During the last month precious metal prices remained the same or moved higher as non-ferrous base metal prices decreased across the board. The dollar also improved against all other currencies, which was based more on problems in the Euro Zone than an improving American economy. Accelerated electronic trading sent the Dow Jones Industrial average into a 1,000-point freefall over the course of five minutes on May 6 before the exchange halted trades. The market righted itself and regained some losses. That market uncertainty pushed gold prices above $1,200/oz. Gold prices climbed steadily throughout April from $1,124/oz to $1,180/oz. In early May it pulled back to $1,165/oz before surging ahead to new highs. Silver traded between $17.50/oz and $18.50/oz during April. It opened at $18.75/oz in May before pulling back to below $17.75/oz.

Month-on-month, platinum showed a 1% gain, but prices actually swung as high as $1,750/oz in late April before pulling back to present levels. Palla-
dium followed a similar pattern of building in late April to $570/oz before pulling back. Palladium finished 6% higher month-on-month.

Copper and zinc prices both fell around 11% in the last month. Copper dropped to $3.16/lb from $3.54/lb.
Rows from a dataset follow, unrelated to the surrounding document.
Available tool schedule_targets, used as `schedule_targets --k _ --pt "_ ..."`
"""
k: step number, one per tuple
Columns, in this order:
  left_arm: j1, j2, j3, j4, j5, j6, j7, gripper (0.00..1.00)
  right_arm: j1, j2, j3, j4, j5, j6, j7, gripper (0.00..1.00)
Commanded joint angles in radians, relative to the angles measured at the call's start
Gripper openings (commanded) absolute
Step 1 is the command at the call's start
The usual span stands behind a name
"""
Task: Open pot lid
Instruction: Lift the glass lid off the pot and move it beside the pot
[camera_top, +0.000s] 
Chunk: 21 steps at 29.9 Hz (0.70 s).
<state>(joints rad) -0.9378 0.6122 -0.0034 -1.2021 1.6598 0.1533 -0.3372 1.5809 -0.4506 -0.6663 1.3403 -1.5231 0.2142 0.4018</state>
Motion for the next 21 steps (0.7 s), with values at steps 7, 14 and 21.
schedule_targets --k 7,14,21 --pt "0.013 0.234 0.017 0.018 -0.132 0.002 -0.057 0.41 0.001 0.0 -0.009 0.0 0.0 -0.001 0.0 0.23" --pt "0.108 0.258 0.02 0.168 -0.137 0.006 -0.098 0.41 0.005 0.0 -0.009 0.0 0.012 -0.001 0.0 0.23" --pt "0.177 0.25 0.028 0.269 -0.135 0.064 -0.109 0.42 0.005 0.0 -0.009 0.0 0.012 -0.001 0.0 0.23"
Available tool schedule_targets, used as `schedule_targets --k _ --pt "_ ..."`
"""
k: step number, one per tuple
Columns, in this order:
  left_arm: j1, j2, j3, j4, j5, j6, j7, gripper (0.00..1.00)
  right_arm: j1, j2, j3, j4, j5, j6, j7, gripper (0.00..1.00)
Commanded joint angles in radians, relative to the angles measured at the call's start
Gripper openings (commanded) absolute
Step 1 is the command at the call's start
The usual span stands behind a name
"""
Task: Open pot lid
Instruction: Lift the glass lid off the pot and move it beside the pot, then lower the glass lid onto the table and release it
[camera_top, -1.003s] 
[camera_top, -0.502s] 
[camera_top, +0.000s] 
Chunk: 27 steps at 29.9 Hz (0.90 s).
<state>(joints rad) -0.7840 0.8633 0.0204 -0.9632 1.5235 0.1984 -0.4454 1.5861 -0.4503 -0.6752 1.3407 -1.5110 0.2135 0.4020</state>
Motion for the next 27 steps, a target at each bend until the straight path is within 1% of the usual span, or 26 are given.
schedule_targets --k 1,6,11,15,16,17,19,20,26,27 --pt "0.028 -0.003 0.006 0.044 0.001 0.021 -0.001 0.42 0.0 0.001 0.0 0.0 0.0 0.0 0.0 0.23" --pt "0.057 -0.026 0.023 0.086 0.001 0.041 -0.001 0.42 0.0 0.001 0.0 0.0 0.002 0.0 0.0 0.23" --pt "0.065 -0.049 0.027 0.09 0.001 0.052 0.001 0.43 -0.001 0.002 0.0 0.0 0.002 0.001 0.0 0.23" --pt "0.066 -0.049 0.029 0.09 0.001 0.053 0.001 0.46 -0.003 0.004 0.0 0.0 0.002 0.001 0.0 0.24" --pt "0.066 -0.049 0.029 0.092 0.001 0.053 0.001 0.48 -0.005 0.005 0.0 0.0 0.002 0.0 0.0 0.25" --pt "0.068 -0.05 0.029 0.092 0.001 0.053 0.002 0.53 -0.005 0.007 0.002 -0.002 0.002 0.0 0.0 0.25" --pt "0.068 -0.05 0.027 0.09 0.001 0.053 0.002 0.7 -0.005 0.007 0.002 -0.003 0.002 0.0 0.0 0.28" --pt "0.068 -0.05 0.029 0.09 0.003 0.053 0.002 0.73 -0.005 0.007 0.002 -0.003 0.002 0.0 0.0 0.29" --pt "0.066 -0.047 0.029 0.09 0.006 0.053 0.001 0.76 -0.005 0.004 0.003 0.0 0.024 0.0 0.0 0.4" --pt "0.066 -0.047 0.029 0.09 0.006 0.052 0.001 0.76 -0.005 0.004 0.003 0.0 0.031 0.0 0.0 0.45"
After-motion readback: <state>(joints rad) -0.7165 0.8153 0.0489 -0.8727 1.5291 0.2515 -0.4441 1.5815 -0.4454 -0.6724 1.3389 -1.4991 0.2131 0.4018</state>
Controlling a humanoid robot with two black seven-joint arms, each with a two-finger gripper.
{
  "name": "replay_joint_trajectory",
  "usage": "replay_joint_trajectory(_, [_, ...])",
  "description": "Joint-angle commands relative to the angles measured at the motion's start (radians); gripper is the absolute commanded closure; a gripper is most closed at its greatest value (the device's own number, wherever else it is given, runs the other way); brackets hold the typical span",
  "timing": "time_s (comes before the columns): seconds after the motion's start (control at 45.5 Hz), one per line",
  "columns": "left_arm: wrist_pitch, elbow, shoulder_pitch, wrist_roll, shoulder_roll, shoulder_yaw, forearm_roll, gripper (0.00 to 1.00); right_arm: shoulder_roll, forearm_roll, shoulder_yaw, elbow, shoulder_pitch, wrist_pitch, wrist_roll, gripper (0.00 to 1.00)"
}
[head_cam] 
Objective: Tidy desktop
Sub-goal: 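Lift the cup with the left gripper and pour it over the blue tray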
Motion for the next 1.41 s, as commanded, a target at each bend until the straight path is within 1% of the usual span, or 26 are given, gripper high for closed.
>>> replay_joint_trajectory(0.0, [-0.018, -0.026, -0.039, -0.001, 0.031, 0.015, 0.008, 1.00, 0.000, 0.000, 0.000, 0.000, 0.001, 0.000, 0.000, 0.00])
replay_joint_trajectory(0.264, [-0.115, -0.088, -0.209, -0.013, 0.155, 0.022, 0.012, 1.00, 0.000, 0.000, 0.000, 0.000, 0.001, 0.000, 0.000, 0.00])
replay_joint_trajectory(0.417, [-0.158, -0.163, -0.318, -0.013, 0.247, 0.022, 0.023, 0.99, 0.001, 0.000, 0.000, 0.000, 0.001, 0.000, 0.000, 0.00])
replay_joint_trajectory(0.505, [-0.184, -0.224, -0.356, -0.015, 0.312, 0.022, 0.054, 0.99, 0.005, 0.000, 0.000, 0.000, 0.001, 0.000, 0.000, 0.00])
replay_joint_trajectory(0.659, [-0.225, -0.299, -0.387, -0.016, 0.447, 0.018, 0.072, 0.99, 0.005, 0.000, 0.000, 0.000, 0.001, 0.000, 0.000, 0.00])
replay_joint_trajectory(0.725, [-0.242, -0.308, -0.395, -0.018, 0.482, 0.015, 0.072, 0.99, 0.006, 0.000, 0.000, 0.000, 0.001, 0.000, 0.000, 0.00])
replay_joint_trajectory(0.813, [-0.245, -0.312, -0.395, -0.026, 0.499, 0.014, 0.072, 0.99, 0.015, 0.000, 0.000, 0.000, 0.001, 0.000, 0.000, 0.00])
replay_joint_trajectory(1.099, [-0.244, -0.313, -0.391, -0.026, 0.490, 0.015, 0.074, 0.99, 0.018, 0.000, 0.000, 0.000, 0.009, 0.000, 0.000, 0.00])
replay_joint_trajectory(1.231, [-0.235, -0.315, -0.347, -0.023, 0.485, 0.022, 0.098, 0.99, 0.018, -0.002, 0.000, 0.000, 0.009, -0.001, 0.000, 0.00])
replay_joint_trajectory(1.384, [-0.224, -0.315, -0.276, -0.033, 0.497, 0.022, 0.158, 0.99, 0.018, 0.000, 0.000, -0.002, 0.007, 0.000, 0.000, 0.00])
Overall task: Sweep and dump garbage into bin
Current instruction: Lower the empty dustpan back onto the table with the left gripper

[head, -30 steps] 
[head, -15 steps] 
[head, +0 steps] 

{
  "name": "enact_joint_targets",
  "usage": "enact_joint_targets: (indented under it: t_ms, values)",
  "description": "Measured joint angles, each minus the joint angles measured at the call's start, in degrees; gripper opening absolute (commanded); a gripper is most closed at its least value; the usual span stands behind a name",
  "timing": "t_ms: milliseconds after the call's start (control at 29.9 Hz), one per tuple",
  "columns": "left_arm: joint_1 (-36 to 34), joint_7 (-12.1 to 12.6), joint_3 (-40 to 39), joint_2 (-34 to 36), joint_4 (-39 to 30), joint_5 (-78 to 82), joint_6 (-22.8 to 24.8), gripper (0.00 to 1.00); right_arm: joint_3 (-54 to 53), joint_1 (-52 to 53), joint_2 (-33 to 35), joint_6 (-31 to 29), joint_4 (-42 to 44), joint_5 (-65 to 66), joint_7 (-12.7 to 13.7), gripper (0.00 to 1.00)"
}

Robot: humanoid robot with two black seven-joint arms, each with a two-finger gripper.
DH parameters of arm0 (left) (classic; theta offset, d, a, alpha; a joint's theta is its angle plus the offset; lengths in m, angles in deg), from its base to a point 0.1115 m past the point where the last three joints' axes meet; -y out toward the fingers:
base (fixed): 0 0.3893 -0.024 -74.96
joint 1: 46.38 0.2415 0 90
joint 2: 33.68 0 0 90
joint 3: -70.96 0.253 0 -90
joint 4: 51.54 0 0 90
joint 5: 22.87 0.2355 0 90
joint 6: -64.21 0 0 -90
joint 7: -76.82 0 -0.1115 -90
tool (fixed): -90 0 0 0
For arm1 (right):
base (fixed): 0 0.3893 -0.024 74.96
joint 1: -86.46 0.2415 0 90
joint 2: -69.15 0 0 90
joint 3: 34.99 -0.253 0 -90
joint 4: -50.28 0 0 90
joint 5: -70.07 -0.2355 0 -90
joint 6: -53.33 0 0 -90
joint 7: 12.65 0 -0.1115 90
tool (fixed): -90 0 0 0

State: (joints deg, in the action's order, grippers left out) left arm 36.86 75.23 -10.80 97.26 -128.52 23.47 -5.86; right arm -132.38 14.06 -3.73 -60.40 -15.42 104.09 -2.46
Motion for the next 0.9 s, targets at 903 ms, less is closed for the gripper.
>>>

Zinc prices settled at $0.95/lb from $1.07/lb. Aluminum and lead prices pulled back 10% and 8% respectively. Almost all of the base metals prices held steady through April before showing steep declines at the end of the month. Aluminum would be the exception. Aluminum prices started to slide mid-month.

The dollar gained strength across the board. Riots erupted in Greece when the government announced austerity measures to begin restoring the country’s financial matters. The Euro lost 6% to the dollar falling to $1.27. With the exception of the Chinese yuan, the other currencies listed in E&MJ’s Prices Index fell against the dollar, the British pound (-2.5%), the Canadian dollar (-2.8%), the Australian dollar (-3.2%), and the South African rand (-4.3%).